Nowadays places all smell the same. In those days each store had
distinctive odors. Grocery stores had pungent cheese and rich coffee
smells. The moment you walked into a hardware store you noticed an oily
metallic odor. Dry cleaners featured chemical whiffs, and so it went.
St. Clair, Superior and Euclid were the three main streets going
eastward from downtown. Streetcars ran frequently on each of them,
stopping at almost every third street. Buses took you on the main streets
going north-south and also ran frequently.
In summertime when screens replaced windows you could hear radios as
you walked 114th street. If President Roosevelt was broadcasting a
fireside chat or if Jack Graney was calling plays for a Cleveland Indians
baseball game, you could keep up with what was being said as you
walked.
Automobiles, or "machines," as we called them, were scarce in the
thirties. When the Cleveland Municipal Stadium opened in 1931 it had a
capacity of 78,512 seats and a parking lot with a 4,500-car limit.
The absence of cars on our street enabled us to turn it into a
playground, a baseball field, and a football field. Side streets belonged
to kids in the thirties. Our favorite game was touch football, but not as
you'll see the Kennedys playing it in that documentary on Irish in
America.
Touch football could be played with as few as two players per team, and
you could add on immediately as kids came by to join. It was also
relatively neighbor-friendly. Unlike baseballs, footballs don't bang and
bounce menacingly on peoples' front porches or crash through windows.
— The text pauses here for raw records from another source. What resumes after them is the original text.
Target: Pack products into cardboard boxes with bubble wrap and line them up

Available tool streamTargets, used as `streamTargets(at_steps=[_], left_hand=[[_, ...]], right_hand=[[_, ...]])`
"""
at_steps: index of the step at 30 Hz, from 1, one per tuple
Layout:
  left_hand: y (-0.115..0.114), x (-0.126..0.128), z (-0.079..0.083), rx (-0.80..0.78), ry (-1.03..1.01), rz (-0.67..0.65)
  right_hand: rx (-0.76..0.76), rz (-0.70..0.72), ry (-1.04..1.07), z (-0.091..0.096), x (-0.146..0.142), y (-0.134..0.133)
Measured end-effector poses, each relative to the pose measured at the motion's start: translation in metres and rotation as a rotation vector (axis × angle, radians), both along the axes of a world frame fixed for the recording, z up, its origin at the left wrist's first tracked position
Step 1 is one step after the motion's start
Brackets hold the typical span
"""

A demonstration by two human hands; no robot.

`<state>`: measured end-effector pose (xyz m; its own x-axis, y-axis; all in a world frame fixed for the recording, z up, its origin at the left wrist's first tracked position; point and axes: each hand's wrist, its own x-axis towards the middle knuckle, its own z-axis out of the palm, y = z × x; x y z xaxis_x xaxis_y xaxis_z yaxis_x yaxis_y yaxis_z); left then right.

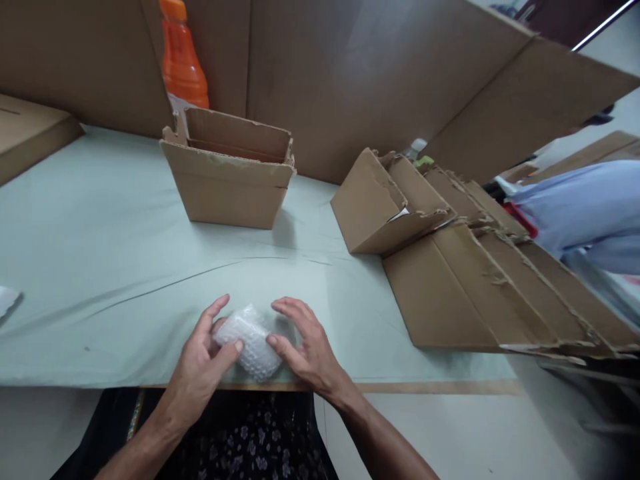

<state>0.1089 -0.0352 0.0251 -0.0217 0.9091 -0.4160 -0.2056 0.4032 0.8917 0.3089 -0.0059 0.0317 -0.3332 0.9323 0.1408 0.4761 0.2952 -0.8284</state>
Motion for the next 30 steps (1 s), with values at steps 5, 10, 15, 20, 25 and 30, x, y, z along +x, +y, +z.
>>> streamTargets(at_steps=[5,10,15,20,25,30], left_hand=[[0.003,0.003,-0.002,0.136,0.153,-0.144],[0.033,-0.016,0.0,0.508,0.603,-0.05],[0.121,-0.04,0.053,1.001,1.108,0.108],[0.214,-0.047,0.094,1.096,1.374,0.113],[0.215,-0.056,0.091,1.134,1.41,0.002],[0.146,-0.064,0.09,1.215,1.405,-0.027]], right_hand=[[-0.323,0.174,0.11,0.002,-0.001,0.015],[-0.31,0.033,0.194,-0.01,-0.004,0.026],[-0.367,-0.057,0.267,-0.02,0.003,0.03],[-0.403,-0.087,0.296,-0.023,0.005,0.029],[-0.368,-0.109,0.321,-0.023,0.01,0.032],[-0.13,-0.379,0.345,0.002,0.034,0.034]])
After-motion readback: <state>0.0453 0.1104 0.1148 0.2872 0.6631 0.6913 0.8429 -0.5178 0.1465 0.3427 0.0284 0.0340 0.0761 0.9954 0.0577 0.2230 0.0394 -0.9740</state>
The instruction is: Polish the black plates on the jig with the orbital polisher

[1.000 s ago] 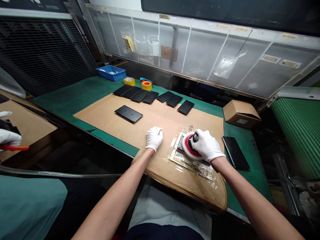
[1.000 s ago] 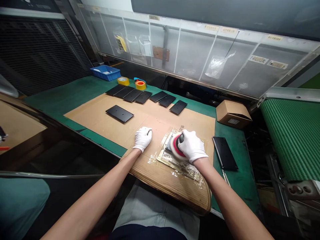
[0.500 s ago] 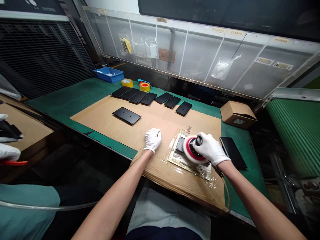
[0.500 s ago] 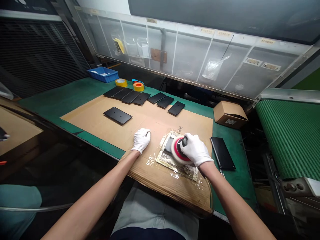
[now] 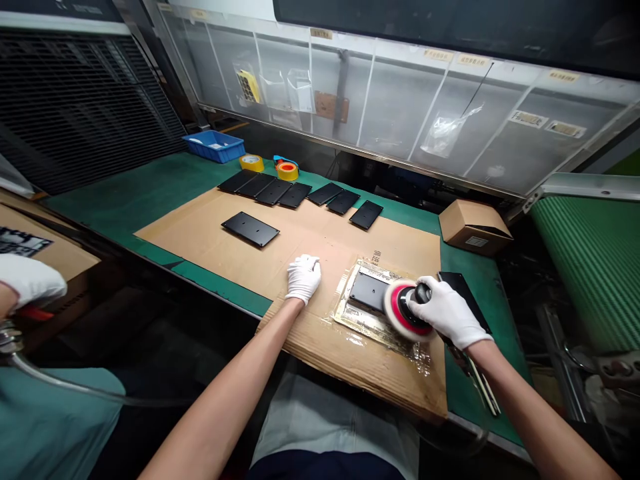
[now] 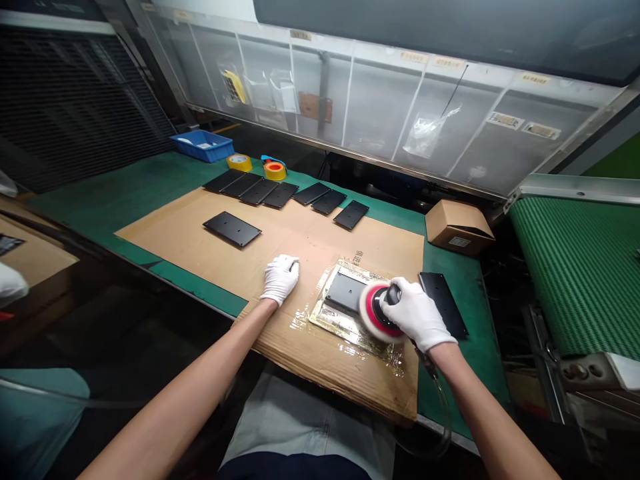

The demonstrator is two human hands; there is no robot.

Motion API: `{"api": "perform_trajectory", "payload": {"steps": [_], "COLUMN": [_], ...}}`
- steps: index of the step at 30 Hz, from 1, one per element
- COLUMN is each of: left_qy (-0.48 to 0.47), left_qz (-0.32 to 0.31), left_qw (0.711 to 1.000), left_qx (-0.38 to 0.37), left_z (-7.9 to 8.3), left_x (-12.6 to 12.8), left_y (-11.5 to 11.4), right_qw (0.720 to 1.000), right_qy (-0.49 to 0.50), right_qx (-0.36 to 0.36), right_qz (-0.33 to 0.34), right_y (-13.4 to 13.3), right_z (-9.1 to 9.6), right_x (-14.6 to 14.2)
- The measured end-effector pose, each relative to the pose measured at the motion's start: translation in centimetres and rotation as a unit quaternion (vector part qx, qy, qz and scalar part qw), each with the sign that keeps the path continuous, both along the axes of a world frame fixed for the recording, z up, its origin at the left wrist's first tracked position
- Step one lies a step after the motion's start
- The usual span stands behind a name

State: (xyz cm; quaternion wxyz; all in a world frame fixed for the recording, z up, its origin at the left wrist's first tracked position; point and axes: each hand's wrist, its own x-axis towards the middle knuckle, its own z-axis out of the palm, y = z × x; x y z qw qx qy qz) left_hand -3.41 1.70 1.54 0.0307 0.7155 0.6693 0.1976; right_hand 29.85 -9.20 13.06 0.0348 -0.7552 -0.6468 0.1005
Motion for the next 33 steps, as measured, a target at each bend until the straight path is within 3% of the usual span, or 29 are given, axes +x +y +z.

Particularly the footballs we used, tightly wadded newspapers held
together by rubber bands.
The field of play was a street made of almost-fitting-together bricks.
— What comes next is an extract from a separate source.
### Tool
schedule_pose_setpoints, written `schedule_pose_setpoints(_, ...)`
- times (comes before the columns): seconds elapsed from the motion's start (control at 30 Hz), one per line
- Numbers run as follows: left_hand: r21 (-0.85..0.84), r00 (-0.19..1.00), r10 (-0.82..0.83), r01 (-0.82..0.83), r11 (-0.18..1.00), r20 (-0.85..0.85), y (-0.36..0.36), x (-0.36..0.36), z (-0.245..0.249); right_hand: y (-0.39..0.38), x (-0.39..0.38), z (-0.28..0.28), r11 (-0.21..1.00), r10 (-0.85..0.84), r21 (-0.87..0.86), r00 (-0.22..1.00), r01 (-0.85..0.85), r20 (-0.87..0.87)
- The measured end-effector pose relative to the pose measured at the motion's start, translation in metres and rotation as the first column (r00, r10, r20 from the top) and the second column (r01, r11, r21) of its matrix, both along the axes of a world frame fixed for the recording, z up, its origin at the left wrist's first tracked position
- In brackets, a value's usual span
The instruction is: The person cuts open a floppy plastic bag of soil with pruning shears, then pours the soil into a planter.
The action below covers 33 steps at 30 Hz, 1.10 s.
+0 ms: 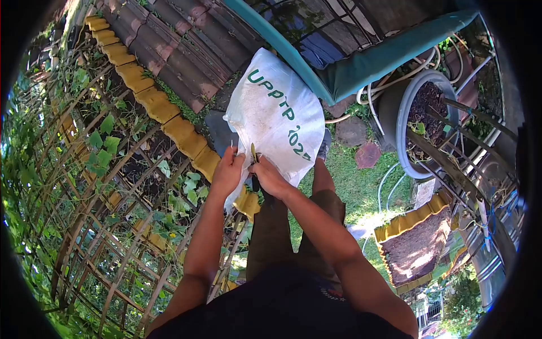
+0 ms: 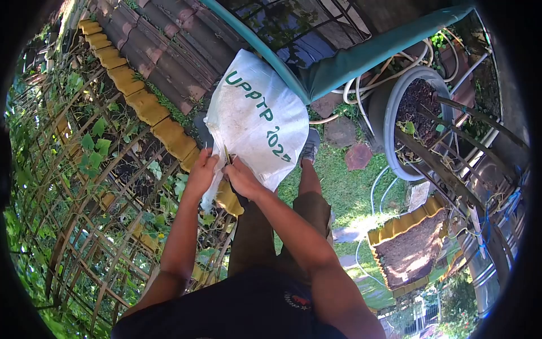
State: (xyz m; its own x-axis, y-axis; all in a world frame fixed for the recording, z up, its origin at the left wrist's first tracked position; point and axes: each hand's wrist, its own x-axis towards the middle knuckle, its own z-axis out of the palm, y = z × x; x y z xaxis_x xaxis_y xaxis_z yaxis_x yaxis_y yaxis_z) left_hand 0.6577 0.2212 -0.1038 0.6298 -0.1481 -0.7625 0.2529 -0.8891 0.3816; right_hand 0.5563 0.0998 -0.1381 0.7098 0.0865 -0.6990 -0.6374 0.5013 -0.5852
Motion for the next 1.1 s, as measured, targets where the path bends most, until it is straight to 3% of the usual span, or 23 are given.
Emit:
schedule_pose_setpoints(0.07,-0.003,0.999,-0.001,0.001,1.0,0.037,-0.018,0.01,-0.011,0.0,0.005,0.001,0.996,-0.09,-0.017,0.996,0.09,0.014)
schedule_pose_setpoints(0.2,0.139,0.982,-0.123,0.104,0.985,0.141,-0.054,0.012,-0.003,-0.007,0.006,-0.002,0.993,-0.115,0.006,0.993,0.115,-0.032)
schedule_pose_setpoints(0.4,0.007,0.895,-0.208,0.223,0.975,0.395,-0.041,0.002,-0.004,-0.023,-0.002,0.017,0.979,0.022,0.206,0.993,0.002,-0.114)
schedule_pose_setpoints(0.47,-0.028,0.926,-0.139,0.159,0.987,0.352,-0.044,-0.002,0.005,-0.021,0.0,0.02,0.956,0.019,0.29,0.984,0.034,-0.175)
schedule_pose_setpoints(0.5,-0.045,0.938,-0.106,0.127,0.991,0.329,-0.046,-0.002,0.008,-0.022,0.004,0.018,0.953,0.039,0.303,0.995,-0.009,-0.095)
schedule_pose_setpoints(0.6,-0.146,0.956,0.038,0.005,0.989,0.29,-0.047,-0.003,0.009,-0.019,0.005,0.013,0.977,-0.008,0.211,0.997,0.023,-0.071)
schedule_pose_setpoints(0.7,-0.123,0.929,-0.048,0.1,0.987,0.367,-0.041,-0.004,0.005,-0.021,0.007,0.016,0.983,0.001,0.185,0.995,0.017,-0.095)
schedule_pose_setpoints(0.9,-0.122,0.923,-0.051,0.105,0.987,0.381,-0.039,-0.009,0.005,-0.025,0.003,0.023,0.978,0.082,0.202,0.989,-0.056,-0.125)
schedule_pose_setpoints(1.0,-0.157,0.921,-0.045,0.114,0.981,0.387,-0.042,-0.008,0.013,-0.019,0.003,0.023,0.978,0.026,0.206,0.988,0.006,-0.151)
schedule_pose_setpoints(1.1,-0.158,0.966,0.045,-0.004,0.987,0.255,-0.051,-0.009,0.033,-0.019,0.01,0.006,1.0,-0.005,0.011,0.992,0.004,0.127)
Public health spending in Cleveland lagged behind other large cities.
Government attention to sanitation concerns such as street cleaning was
sporadic and uneven between neighborhoods. Dog and horse droppings on the
street often remained until eventually worn away. For this and other
reasons, mothers ever warned or begged their street-bound kids, "Don't
play in your school shoes!" We played in corduroy knickers and cheap,
thin-rubbered Keds.
Side streets were neglected for two reasons. First, like other cities
Cleveland was governed by a mayor elected at large and a council made up
of elected representatives of
11
neighborhood wards. The representatives were almost always small
businessmen and professionals, especially lawyers, who were protecting
their own interests and turf, not those of the workers. In my neighborhood
public street-cleaners paid a lot more attention to St. Clair Avenue,
where the commerce was, than to my street.
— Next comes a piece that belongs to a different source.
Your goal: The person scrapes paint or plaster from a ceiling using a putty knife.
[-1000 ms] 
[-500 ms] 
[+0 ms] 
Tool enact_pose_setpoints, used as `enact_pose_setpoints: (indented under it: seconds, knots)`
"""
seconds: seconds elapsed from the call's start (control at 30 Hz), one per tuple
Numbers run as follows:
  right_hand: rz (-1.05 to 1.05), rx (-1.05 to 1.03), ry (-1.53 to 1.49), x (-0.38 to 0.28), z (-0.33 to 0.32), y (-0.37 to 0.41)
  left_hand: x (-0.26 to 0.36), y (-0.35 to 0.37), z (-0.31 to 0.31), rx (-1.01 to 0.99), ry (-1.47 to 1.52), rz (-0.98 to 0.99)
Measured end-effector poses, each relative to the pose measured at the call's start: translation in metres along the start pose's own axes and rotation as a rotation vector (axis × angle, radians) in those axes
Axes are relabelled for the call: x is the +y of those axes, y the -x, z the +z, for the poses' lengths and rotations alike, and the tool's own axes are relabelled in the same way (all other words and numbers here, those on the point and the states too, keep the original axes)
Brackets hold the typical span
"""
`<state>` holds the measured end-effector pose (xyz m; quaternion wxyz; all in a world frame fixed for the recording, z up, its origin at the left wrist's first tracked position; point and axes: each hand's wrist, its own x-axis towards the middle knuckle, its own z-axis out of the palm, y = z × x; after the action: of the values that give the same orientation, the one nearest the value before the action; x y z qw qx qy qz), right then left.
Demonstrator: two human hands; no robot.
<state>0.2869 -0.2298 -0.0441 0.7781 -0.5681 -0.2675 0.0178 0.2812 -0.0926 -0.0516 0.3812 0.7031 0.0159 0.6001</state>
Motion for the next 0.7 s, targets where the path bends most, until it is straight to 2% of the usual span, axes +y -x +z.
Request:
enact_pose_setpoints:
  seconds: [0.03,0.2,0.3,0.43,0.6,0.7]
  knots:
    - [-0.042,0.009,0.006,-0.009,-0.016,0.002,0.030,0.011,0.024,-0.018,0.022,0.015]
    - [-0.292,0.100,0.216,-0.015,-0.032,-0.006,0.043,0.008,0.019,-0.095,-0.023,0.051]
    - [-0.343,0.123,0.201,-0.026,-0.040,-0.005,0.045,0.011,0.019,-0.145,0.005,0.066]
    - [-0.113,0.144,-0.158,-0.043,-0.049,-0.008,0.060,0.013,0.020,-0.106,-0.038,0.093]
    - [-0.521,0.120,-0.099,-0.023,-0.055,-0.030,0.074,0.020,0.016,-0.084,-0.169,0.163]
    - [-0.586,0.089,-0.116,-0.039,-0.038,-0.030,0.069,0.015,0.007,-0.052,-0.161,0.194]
Second, by the time I was in the streets Cleveland's elite had moved
out of the city. Except for downtown where they worked, they were
unconcerned with appearances of the streets, and they had a keen interest
in keeping business real estate taxes down. Thus, there was little money
in the city budget for things like street cleaning.
The side streets were modestly brightened at night by lights that
provided faded circles of illumination separated by corridors of
semi-darkness. Those unlit corridors were our salvation on nights of
Halloween pranks. If they were useful for nothing else, the lights helped
mothers maintain some discipline. We were all told to be home before the
street lights went on.
My father always found some kind of work and he felt very good about
that. Probably he was an exception to the rule of joblessness because he
had so many practical skills. He could install and fix anything inside a
house and his carpentry skills were his best. In addition he was
exceptionally strong, a valuable asset in a day when human strength and
energy played such a big part in getting things done.
He said Cleveland had a working man's soul because even during the
depression he could find work and a streetcar to get him there. The
availability of transportation played a major role in family decisions.
"Howya gonna git there?" was often the litmus test for a suggestion.
My mother was the main care-giver, the manager of the household, and
also a breadwinner. She adroitly juggled part-time jobs and jobs with
unusual hours along with everything else. Everyone was assigned a working
role. My sister began cooking at the age of around ten. My brother ran the
vacuum and cleaned windows. I did dishes and other chores.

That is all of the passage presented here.